Scientists trying to figure out why a few people resist the ravages of AIDS say they have captured a snapshot of an immune system structure that could help them design a drug to boost the body's defenses against the virus.
Having an image of the enzyme, called A3G, could help researchers design a drug to mimic its effects and perhaps provide the first medicine to boost the ability to fight AIDS, the team at the University of Rochester Medical Center in New York said.
A small percentage of people infected with HIV never become ill. They are called long-term non-progressors, or "elite" patients.
Some studies have suggested that these elite patients have extra copies of A3G, which disables HIV by making it mutate to death.
"We all know that HIV gets away from therapy by creating a lot of mutations in itself," said Harold Smith, a professor of biochemistry and biophysics who helped lead the study.
"This enzyme has the ability to push mutations in HIV to the point where the viruses' own genome fails. If we protect this enzyme, we have the ability to push HIV into failure," Smith said in a telephone interview.

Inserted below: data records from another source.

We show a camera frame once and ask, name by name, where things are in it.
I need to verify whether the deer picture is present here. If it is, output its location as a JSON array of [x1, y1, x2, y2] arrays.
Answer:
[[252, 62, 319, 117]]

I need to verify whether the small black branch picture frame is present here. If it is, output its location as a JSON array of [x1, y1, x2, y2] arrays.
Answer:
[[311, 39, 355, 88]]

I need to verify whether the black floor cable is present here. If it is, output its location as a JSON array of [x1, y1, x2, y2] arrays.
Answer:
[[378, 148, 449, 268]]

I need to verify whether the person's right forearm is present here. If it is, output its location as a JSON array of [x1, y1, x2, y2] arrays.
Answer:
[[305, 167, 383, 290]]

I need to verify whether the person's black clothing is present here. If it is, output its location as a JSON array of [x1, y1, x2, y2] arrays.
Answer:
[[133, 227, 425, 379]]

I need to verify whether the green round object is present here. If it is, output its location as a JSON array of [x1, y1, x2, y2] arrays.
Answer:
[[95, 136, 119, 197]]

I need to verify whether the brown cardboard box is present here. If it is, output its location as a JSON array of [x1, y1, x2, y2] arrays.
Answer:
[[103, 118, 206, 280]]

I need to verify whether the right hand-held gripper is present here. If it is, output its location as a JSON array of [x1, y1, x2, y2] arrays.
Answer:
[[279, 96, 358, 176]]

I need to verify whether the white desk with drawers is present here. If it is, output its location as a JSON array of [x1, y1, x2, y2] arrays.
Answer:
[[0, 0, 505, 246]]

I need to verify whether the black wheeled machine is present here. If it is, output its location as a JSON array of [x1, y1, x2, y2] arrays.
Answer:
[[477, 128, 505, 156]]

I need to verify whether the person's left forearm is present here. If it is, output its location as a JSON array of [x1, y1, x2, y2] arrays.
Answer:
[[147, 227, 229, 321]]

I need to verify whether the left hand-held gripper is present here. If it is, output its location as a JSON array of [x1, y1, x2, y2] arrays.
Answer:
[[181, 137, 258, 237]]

HIV fights back against A3G with a gene called vif. In most cases, HIV overwhelms A3G as it attacks the immune system.
"It is like cell wars going on. It is the number of vifs and A3Gs that you have that makes a difference," Smith said.
Writing in this week's issue of the Journal of Biological Chemistry, Smith and colleagues said they had taken a rough image of the A3G structure. They could not quite achieve X-ray
crystallography, which images structures on an atomic level.
"This is a nanoparticle," Smith said "It is resolution at a billionth of a meter."
Knowing what the structure looks like can help in a process known as rational drug design, in which scientists build a new drug molecule by molecule, to precisely match a target like a key fitting into a lock.
"Here is a host defense factor which the virus tries to eliminate and if we had some way of shielding it, we could help white blood cells defend themselves," Smith said.
The structure defends against other, similar viruses, including hepatitis B, Smith said.
"We believe this work will lead to the development of new treatments that enable patients to better harness their own natural defense mechanisms."
The AIDS virus infects 40 million people globally and has killed 25 million. Although there are about 20 different drugs on the market that can help control the virus, there is no cure and no vaccine.